(What the exercise asks) Write out, word for word, the part of the listing below that opens with the line containing "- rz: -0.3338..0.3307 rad" and closes with the line containing "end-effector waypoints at", keeping both of those lines and adding no others.
[Given data]
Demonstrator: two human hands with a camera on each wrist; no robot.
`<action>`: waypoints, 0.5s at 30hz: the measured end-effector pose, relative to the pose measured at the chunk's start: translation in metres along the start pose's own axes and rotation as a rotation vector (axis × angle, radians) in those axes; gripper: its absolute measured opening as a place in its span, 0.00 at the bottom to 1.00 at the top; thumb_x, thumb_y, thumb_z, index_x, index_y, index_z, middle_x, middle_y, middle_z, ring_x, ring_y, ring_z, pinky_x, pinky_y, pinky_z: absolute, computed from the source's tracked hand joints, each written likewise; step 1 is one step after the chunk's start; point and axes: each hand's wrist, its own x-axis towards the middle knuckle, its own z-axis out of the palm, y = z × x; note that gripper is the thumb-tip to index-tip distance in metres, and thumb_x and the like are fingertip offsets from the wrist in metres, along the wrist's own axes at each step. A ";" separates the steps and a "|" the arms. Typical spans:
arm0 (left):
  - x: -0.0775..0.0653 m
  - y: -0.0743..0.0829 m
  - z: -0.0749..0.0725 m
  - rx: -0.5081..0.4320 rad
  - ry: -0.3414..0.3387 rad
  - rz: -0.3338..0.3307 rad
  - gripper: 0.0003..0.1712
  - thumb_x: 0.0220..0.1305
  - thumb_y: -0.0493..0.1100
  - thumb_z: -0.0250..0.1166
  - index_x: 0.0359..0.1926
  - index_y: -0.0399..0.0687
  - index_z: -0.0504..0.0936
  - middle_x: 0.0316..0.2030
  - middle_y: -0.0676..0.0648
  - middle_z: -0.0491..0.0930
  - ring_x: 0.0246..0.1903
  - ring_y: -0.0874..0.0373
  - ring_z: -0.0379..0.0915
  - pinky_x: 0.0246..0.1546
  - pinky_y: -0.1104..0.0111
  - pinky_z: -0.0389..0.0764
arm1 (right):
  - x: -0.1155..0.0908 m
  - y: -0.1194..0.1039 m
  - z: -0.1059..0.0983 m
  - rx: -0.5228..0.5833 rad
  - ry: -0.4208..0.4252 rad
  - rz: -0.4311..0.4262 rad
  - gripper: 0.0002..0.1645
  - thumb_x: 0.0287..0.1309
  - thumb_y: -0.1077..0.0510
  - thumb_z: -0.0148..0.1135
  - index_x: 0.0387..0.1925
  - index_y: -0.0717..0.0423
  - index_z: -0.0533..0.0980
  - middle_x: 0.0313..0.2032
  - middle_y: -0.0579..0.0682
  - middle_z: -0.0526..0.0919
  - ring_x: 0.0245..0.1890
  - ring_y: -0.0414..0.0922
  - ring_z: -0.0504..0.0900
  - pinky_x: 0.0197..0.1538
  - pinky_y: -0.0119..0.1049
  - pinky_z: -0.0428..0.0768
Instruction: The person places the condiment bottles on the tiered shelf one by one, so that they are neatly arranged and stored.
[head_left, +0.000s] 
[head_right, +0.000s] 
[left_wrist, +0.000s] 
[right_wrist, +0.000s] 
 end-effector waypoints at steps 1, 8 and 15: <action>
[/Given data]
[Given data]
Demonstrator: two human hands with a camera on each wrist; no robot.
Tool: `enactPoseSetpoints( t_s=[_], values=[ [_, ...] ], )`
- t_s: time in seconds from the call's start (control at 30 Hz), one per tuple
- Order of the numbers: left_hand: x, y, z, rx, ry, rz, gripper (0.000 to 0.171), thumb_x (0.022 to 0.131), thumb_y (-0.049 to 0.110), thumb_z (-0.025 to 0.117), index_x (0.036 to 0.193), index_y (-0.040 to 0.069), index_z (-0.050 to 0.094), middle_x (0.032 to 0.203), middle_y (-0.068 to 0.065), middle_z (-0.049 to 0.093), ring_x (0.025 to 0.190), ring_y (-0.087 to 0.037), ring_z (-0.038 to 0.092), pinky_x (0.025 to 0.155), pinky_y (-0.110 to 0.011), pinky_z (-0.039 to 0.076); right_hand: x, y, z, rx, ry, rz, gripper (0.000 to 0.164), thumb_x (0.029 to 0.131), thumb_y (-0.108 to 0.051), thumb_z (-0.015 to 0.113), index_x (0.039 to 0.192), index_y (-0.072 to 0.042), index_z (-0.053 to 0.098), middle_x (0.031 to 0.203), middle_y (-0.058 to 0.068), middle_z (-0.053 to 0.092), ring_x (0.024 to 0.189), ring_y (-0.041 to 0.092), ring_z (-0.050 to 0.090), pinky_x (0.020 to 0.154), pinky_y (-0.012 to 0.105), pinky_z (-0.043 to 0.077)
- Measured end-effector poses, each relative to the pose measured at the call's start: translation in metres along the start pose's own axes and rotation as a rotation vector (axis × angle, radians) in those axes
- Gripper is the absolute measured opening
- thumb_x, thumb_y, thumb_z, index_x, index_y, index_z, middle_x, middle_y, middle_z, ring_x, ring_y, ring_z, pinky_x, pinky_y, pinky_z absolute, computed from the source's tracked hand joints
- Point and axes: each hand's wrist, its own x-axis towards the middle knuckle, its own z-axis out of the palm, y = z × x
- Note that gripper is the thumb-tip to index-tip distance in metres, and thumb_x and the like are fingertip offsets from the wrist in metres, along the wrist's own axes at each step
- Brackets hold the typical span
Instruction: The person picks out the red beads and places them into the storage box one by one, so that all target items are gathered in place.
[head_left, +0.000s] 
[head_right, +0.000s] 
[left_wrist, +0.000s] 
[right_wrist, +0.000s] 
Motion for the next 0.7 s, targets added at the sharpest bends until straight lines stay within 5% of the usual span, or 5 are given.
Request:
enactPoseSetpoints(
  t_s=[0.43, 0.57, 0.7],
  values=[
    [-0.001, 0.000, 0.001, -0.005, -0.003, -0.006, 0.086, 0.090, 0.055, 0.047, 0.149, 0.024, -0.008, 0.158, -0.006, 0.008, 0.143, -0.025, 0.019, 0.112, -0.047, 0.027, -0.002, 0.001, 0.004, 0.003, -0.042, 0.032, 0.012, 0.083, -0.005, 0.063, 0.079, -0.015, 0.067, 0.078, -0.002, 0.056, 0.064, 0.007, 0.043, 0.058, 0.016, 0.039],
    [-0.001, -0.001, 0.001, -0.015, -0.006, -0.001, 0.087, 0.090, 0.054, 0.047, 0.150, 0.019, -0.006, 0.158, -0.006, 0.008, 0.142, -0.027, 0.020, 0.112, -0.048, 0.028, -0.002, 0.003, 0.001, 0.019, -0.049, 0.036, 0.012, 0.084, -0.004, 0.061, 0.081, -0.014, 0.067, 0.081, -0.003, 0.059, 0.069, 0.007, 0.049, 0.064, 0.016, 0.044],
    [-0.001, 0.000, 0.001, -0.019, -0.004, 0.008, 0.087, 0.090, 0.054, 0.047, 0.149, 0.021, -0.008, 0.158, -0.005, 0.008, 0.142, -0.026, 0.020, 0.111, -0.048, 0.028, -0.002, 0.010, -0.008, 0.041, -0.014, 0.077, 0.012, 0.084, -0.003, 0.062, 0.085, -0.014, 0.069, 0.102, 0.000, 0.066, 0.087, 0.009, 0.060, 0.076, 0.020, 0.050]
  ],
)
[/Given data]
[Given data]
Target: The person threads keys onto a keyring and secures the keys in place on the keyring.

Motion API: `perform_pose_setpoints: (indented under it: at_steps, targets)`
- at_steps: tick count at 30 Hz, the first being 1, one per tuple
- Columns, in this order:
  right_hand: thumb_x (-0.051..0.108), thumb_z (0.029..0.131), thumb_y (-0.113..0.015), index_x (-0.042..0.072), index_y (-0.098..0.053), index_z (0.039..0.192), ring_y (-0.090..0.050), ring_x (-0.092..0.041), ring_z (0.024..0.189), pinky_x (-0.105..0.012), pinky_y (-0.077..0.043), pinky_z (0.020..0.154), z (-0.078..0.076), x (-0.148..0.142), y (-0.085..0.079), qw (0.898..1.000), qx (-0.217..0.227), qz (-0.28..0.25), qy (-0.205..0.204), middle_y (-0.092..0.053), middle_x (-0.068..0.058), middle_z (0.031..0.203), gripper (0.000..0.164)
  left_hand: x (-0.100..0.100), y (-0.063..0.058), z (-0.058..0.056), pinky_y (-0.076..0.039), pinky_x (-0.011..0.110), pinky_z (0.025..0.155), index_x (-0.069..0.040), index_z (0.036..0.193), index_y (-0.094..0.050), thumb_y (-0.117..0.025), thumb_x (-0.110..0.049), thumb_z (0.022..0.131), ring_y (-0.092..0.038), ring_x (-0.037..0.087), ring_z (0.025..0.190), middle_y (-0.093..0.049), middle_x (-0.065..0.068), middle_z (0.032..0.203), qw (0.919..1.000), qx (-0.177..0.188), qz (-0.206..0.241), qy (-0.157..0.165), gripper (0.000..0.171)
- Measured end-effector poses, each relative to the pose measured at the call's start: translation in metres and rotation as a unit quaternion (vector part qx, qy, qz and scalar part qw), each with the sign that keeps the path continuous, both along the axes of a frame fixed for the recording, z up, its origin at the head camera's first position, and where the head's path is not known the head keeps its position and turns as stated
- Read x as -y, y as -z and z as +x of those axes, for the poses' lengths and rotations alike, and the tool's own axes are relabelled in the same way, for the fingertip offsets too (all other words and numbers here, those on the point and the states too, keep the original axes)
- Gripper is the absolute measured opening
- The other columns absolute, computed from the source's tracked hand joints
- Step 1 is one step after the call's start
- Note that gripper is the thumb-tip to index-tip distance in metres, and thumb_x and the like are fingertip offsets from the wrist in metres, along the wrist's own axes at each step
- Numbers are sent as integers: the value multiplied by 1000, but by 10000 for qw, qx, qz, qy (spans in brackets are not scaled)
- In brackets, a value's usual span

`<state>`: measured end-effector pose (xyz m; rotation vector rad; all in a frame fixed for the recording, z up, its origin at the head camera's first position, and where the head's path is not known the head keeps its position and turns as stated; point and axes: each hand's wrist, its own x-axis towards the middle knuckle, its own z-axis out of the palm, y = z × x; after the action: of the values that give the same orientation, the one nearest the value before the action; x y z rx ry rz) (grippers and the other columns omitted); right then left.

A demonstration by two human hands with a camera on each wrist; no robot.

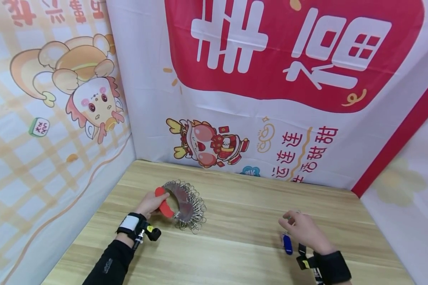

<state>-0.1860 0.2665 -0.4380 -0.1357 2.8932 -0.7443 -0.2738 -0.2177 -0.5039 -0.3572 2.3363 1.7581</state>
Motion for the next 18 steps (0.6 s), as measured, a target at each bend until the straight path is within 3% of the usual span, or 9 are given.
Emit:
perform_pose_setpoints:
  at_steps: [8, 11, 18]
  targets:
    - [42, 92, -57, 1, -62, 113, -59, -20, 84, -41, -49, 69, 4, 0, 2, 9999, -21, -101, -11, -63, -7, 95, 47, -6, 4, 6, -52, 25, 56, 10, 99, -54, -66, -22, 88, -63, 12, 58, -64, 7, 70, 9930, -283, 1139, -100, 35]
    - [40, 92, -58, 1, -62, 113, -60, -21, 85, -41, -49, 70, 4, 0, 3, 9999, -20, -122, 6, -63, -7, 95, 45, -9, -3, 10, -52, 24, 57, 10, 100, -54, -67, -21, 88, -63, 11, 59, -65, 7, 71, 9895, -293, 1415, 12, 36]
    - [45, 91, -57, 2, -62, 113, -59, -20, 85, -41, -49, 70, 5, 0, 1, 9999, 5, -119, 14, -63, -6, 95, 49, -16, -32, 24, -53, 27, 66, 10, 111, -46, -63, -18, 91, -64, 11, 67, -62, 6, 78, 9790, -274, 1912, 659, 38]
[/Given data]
(The answer)
  - rz: -0.3338..0.3307 rad
  - gripper: 0.0003..0.1712
  - thumb_x: 0.0220..0.1305
  - thumb_y: -0.0493..0.1100
  - thumb_z: -0.0250..0.1166
  - index_x: 0.0359..0.1926
  - index_y: -0.0399..0.0687
  - index_z: -0.0504..0.0936
  - middle_x: 0.0316..0.2030
  - middle_y: -0.0676..0.0648
  - middle_z: -0.0491..0.0930
  - ring_x: 0.0246..0.1903
  - ring_y: -0.0874..0.0373
  - ring_z: -0.0379..0.0915
  - pinky_x: 0.0246..0.1546
  - pinky_y: -0.1104..0.0111
  - pinky_z: -0.0389..0.0764
arm1 (right):
  - x: -0.1155..0.0908 m
  - y: -0.1194..0.1039 m
  - z: -0.1059..0.0983 m
  - rx: -0.5228..0.5833 rad
  - ry: -0.4208..0.4252 rad
  - rz: -0.4311..0.4262 rad
  - gripper: 0.0002..0.1645
  - thumb_x: 0.0287..0.1309
  - thumb_y: -0.1077..0.0510
  - thumb_z: -0.0148..0.1135
  - index_x: 0.0387..0.1925
  - index_y: -0.0717..0.0423
  - index_z: -0.0533..0.0980
  - middle_x: 0.0313..0.2032
  - middle_y: -0.0579..0.0682
  - middle_z: -0.0526..0.0919
  - ring_x: 0.0245..0.1890
  - ring_y: -0.0414..0.0922
  - ring_z: -0.0504..0.0900
  - pinky_x: 0.0197..0.1538
  - pinky_y: -0.0119..0.1049
  - pinky_z: -0.0428..0.0768
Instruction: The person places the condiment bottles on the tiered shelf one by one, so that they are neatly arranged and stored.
[head_left, +0.000s] 
[head_right, +0.000s] 
[left_wrist, +0.000s] 
[right_wrist, +0.000s] 
 end-effector waypoints at steps 1, 8 and 15: <action>

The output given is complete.